Please note, that the information reported on this call speaks as of only today, May 1, 2015. Therefore, you are advised that it the information may no longer be accurate as of the time of replay.
In addition, the comments made by the Management of MRC Global during this call may contain forward-looking statements within the meaning of the US federal securities laws. These forward-looking statements reflect the current views of the Management of MRC Global; however, MRC Global's actual results could differ materially from those expressed today. You are encouraged to read the Company's SEC filing.
Now, I'd like to turn the call over to our CEO, Mr. Andrew Lane.

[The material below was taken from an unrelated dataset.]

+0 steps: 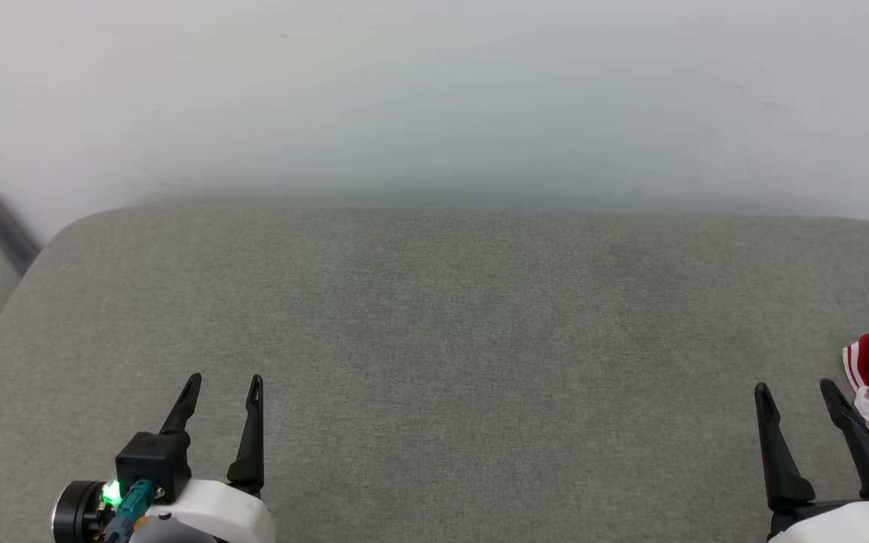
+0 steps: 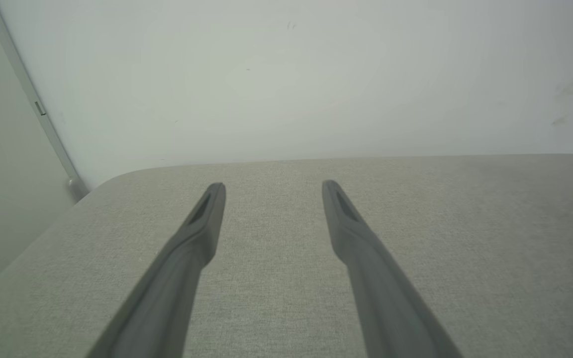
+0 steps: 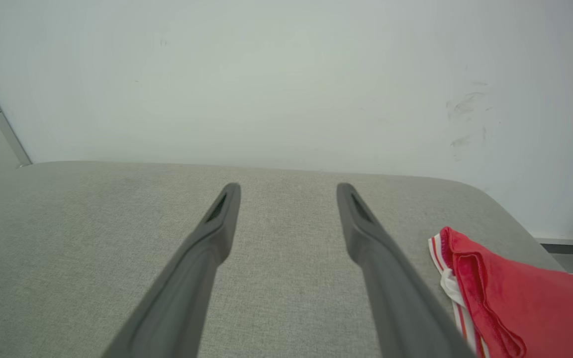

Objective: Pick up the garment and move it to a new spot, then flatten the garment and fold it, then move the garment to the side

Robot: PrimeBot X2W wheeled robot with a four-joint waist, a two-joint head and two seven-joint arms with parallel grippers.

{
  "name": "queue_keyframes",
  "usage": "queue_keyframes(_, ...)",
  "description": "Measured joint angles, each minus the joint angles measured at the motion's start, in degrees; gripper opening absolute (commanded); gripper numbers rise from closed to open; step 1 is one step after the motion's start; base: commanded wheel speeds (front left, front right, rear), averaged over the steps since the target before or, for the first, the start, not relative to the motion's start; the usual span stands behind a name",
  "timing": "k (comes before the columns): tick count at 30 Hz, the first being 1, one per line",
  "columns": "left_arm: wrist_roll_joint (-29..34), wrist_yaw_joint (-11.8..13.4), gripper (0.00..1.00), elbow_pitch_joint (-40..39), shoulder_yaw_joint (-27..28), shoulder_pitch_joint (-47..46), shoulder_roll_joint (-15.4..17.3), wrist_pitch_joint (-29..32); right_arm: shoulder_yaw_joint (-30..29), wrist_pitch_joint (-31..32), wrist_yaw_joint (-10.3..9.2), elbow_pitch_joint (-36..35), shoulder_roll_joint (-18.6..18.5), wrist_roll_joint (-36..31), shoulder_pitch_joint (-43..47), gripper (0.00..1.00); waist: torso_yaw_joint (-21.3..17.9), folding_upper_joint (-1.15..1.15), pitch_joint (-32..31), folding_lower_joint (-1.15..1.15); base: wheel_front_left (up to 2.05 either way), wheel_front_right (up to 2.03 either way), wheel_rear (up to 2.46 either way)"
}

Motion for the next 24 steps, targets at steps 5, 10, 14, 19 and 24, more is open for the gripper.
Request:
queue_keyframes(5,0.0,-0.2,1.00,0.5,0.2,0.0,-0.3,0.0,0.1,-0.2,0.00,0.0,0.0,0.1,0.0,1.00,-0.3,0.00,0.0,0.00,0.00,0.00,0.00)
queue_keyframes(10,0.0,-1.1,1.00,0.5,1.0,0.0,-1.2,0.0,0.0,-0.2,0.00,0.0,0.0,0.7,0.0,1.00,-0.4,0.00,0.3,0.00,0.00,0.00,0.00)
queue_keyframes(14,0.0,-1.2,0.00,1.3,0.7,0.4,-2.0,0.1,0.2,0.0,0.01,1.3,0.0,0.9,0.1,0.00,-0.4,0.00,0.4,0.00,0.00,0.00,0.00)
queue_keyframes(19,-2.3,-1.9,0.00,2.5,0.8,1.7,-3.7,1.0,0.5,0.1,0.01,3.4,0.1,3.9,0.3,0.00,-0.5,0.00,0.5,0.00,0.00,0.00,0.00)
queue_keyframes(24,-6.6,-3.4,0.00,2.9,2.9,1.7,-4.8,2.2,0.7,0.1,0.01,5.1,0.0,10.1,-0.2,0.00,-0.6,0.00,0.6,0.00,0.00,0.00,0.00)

- Chairman, CEO & President
Thanks, Monica. Good morning and thank you for joining us today on our first-quarter 2015 earnings call and your interest in MRC Global. I will begin with a discussion of the quarters highlights before turning it over to Jim for a detailed financial discussion and I will close with current outlook.

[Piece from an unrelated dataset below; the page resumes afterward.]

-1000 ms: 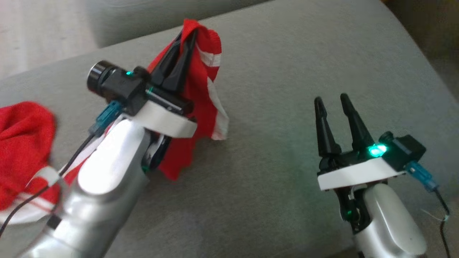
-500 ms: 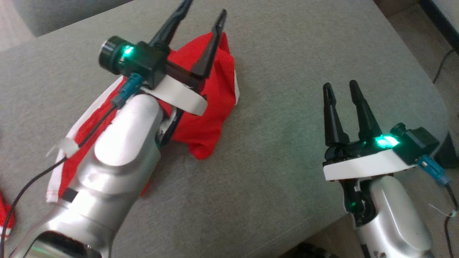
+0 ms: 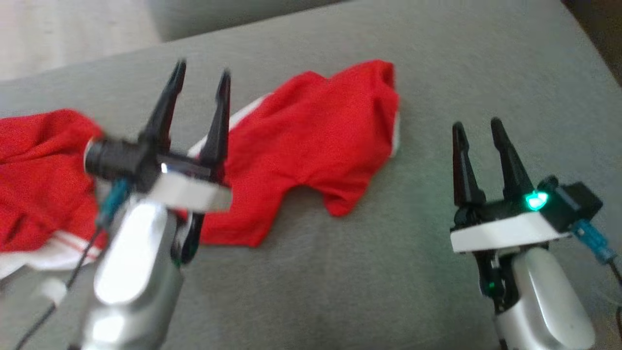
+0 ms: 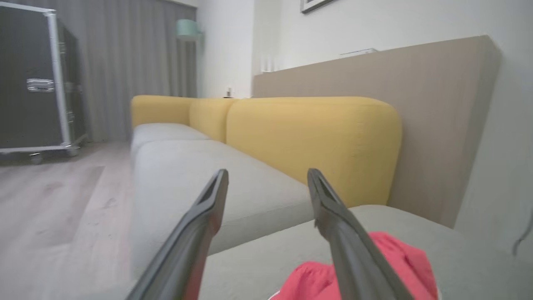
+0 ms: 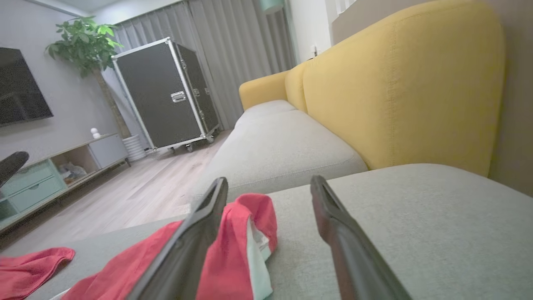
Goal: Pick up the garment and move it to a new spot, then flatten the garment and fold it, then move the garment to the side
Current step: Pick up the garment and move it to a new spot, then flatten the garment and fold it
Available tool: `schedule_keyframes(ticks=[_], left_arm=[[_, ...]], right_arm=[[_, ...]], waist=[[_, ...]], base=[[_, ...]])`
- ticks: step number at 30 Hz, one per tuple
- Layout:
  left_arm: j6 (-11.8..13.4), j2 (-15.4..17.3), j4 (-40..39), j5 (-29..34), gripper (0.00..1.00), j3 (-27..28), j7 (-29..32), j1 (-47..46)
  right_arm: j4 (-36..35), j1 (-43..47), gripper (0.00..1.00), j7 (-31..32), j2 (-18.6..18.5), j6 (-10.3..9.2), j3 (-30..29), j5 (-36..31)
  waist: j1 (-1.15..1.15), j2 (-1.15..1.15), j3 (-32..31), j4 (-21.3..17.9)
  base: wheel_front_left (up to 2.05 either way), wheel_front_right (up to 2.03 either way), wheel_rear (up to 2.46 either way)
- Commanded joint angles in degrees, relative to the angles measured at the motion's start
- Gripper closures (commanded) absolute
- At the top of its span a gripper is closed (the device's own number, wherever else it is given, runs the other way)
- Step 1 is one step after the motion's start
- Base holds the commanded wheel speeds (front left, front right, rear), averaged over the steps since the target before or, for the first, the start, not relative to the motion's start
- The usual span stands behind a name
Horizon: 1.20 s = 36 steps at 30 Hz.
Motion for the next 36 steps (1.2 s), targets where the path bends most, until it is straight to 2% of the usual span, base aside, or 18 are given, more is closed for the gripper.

In line with what we communicated at year end, our first-quarter revenue came in at $1.29 billion, down 1% from the same quarter last year and down 15% sequentially. Net income for the quarter was $29 million or $0.28 per diluted share compared to $0.23 per diluted share a year ago. The business generated cash from operations of $116 million this quarter, and we now expect to generate $350 million to $450 million of cash from operations this year. This is up $100 million from our prior expectations.

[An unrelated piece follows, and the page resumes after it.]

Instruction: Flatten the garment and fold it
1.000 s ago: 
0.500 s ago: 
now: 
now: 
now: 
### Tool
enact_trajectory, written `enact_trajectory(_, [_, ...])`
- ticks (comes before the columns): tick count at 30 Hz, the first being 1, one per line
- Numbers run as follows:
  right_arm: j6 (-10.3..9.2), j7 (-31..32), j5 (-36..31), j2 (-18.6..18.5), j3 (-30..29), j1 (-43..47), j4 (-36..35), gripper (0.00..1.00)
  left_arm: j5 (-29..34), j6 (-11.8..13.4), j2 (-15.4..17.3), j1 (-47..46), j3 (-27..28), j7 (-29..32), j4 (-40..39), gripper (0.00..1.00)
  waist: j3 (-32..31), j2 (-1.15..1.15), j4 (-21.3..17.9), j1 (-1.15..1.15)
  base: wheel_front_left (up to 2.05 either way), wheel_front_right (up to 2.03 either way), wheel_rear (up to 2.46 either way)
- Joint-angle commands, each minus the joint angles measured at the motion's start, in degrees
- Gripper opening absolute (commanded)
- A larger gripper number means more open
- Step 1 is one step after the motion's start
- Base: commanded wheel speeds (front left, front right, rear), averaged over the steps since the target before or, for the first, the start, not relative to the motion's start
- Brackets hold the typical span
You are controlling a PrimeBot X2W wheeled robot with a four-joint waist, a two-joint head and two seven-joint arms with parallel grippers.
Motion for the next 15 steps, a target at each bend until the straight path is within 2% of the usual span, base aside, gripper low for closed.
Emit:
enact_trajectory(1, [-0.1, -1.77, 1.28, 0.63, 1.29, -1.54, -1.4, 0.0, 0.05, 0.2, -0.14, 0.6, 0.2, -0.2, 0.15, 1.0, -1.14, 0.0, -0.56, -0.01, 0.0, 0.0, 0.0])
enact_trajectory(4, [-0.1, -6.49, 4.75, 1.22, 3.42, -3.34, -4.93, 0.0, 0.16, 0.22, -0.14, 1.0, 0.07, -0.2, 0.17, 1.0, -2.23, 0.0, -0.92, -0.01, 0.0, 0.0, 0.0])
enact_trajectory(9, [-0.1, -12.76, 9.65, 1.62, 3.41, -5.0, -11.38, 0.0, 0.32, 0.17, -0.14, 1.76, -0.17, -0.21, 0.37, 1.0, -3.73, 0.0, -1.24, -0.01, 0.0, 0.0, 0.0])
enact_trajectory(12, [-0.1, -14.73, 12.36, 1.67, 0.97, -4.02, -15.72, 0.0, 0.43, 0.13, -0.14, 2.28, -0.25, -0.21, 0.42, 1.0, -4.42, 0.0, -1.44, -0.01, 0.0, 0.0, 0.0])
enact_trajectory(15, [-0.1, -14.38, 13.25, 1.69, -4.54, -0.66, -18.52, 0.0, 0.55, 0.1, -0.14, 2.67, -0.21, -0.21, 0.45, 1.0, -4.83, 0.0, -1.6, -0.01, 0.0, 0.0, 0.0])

After capital expenditures, we expect to pay down debt by $300 million to $400 million. In the first quarter of 2015 we paid down debt by $80 million and cash increased $24 million. Our current liquidity at the end of the quarter was $436 million. We will continue to focus on generating cash flow from operations and reducing debt.
A major headwind in the first quarter was the strength of the US dollar. The negative impact to revenue from exchange rates was $46 million in the first quarter of 2015 as compared to last year's first quarter. We expect the annual impact to what be well over $100 million.
We are seeing the benefit from the cost saving measures we have taken. Since the peak of last year, we have reduced our headcount by approximately 500.
We expect an additional reduction in headcount of 100, bringing our total reduction to 600 or 12% from peak employment in 2014. As a result adjusted EBITDA margins were 6.7% for first quarter of 2015 compared to 6.4% in the first quarter of 2014.
We continue to engage with our customers to help them operate more cost efficiently during these challenging times. We have seen some margin pressure in certain product lines, but overall margins have held up reasonably well as evidenced by the quarter's adjusted gross profit of 18.6%. We will continue to work with customers on implementing solutions that are mutually beneficial.
Even though the oil and gas market has been challenging, we continue to gain new business. As previously announced, we signed an integrated supply agreement with California Resources Corporation, which began April 1. We estimate this could yield $25 million to $30 million in revenue in 2015 and increase over time to an estimated $50 million to $70 million per year.
In addition, we were recently awarded a new integrated supply work with Peoples Gas in Florida and renewed our integrated supply agreement with New Mexico Gas, both are subsidiaries of TECO Energy. We will be opening a new branch in Lakeland, Florida to service Peoples Gas, and we expect combined annual revenue to be $16 million to $18 million a year.
Operationally, we are continuing to evaluate the current and forecasted energy markets as we are committed to sizing the business appropriately. We have consolidated or closed six branches in Canada and the US in the first quarter, and have several more branches in North America under review for consolidation in regions where the upstream business has slowed considerably.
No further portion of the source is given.